Minoru Morimoto: What gives you the right to lecture us about whaling? 5:00AM Tuesday January 22, 2008
By Minoru Morimoto
Minoru Morimoto is Director-General of the Institute of Cetacean Research, Tokyo which carries out Japan's research whaling in the Antarctic and western North Pacific.In 1982, without any scientific justification and recommendation by its scientific committee, the International Whaling Commission passed the global moratorium on commercial whaling.
Since then, the normal rules of debate and treaty interpretation that are the basis for good international governance have too often been ignored by some IWC members. Differing opinions have become entrenched as polarised institutional discourse and rhetoric. With a lack of good faith negotiations, this raises serious questions about the IWC's continued institutional legitimacy and whether it indeed has a future.
The International Convention for the Regulation of Whaling (ICRW), agreed to in 1946, is about the proper management of the whaling industry by regulating catch quotas at levels so that whale stocks will not be diminished. The Whaling Convention is not - nor has it ever been - about protecting all whales irrespective of how abundant they are.
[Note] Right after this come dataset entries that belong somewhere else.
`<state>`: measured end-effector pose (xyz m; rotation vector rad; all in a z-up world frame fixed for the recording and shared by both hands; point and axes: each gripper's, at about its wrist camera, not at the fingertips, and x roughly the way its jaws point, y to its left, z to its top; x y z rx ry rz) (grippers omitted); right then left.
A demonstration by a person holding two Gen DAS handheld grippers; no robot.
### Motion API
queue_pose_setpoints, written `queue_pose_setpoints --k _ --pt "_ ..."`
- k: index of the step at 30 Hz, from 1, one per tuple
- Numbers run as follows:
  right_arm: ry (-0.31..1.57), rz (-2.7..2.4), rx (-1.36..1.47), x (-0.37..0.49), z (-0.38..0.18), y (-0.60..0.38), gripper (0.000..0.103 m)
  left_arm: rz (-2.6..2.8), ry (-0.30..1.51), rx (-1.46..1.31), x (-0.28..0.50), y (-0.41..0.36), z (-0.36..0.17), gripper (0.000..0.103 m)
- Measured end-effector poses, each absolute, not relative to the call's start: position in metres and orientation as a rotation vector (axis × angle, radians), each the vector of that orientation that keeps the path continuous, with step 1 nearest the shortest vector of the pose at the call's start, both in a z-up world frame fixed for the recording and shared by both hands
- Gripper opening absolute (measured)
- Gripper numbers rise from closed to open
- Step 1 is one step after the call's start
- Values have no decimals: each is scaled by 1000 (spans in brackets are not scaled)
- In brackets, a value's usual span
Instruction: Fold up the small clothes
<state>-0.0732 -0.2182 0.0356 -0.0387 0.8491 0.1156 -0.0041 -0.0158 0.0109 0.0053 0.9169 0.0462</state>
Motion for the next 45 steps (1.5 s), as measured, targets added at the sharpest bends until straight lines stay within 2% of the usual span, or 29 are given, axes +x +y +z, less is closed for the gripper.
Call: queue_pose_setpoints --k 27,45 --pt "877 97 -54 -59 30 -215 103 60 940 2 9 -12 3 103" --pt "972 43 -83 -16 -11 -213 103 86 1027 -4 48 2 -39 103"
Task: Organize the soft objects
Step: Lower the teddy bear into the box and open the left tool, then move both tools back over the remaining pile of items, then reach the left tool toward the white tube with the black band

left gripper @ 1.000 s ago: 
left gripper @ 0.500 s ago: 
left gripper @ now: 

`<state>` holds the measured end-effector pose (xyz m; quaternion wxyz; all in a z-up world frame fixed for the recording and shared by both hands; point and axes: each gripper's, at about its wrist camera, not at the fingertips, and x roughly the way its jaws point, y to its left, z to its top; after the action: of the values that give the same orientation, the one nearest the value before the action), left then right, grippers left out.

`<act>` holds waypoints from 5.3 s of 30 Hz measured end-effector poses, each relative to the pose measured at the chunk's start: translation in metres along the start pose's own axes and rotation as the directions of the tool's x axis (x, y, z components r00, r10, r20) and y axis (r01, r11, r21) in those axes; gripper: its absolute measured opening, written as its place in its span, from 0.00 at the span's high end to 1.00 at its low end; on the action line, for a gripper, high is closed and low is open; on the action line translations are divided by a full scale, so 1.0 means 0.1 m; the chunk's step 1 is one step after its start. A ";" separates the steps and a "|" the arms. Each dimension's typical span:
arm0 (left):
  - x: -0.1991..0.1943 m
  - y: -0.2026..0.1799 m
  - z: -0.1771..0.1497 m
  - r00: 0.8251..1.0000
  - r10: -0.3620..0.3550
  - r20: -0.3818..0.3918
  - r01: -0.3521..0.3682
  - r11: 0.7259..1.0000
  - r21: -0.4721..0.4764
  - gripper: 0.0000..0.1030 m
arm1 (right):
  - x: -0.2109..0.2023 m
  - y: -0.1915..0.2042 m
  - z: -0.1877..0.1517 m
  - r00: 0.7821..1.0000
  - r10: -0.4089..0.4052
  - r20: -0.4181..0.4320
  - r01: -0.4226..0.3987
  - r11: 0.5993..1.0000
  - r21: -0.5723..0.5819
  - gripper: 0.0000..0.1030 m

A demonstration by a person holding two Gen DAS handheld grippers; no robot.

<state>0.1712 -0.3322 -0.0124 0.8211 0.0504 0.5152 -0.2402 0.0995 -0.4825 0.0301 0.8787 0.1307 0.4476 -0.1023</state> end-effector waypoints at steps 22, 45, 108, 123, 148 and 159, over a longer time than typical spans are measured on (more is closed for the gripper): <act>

The fact that New Zealand and Australia were whaling countries when they agreed to and signed the Whaling Convention but subsequently changed positions to anti-whaling in the 1970s does not change the Convention.
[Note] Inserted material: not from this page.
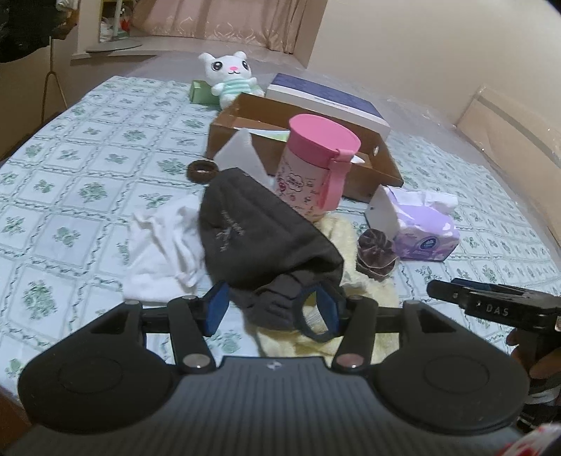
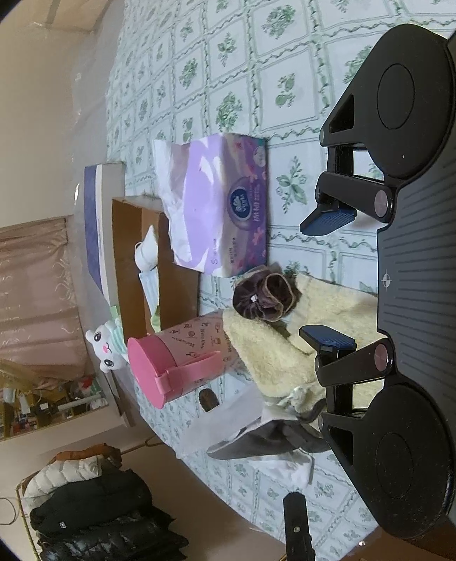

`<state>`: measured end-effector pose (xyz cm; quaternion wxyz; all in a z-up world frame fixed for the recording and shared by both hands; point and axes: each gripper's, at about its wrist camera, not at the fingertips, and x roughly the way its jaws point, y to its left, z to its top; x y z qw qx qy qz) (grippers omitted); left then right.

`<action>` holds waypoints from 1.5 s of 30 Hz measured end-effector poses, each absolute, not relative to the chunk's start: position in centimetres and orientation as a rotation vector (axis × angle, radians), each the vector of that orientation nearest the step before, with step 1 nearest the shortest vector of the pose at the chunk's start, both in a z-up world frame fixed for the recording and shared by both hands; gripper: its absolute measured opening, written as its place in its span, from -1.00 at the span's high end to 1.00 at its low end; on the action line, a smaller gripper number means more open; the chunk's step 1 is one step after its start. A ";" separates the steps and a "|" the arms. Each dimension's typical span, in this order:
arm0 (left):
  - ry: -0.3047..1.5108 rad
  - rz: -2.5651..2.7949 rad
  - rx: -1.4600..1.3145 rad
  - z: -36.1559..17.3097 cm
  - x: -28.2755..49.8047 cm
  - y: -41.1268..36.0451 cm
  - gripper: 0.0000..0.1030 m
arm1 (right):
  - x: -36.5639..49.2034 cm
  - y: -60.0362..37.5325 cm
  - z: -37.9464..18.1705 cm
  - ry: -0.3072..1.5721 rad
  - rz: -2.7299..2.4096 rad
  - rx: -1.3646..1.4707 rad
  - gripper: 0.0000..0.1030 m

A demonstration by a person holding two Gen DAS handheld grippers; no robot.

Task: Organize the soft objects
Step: 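Grasp the black pouch with the left tool while the right tool grasps the purple scrunchie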

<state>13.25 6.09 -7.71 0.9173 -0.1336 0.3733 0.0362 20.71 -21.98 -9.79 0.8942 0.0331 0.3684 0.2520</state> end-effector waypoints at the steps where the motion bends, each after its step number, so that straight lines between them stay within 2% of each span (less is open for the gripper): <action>1: 0.769 0.070 -0.271 -7.8 13.6 5.8 -0.01 | 20.9 -21.8 -9.8 0.762 0.524 0.065 -0.12; 5: 0.770 0.043 -0.270 -8.0 15.2 4.7 -0.12 | 21.6 -21.3 -10.3 0.764 0.524 0.055 -0.12; 10: 0.782 0.018 -0.258 -8.6 17.2 3.1 -0.13 | 22.5 -21.2 -10.8 0.766 0.519 0.053 -0.12; 12: 0.796 0.023 -0.254 -9.0 18.0 2.5 -0.23 | 22.8 -21.2 -10.9 0.766 0.516 0.055 -0.12; 19: 0.823 0.105 -0.164 -10.7 20.1 1.1 -0.23 | 23.8 -21.0 -11.5 0.770 0.510 0.068 -0.12; 23: 0.810 0.123 -0.150 -10.9 19.8 1.9 -0.10 | 24.1 -20.9 -12.0 0.780 0.513 0.073 -0.12; 26: 0.802 0.131 -0.169 -10.7 19.2 2.9 0.17 | 24.3 -20.8 -12.4 0.788 0.516 0.076 -0.12; 29: 0.794 0.145 -0.185 -10.5 18.3 4.1 0.34 | 24.4 -20.6 -12.7 0.794 0.522 0.079 -0.12; 31: 0.788 0.151 -0.196 -10.3 17.6 4.9 0.35 | 24.4 -20.5 -12.8 0.796 0.526 0.081 -0.12; 35: 0.789 0.185 -0.207 -10.2 16.5 6.1 0.33 | 24.5 -20.3 -13.0 0.802 0.532 0.082 -0.12; 41: 0.771 0.229 -0.244 -10.3 15.7 8.0 -0.04 | 24.5 -20.1 -13.3 0.808 0.536 0.083 -0.12; 45: 0.757 0.228 -0.254 -10.2 16.2 8.5 -0.05 | 24.6 -19.9 -13.3 0.805 0.541 0.075 -0.12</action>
New Zealand has sacrificed the principles of science-based management and sustainable use that are the world standard as a political expediency to satisfy the interests of non-government organisations. New Zealand's intransigence and continued lobbying of other IWC members to resolutely oppose any return to sustainable commercial whaling (and to oppose research whaling) has contributed to bringing the IWC to the brink of collapse.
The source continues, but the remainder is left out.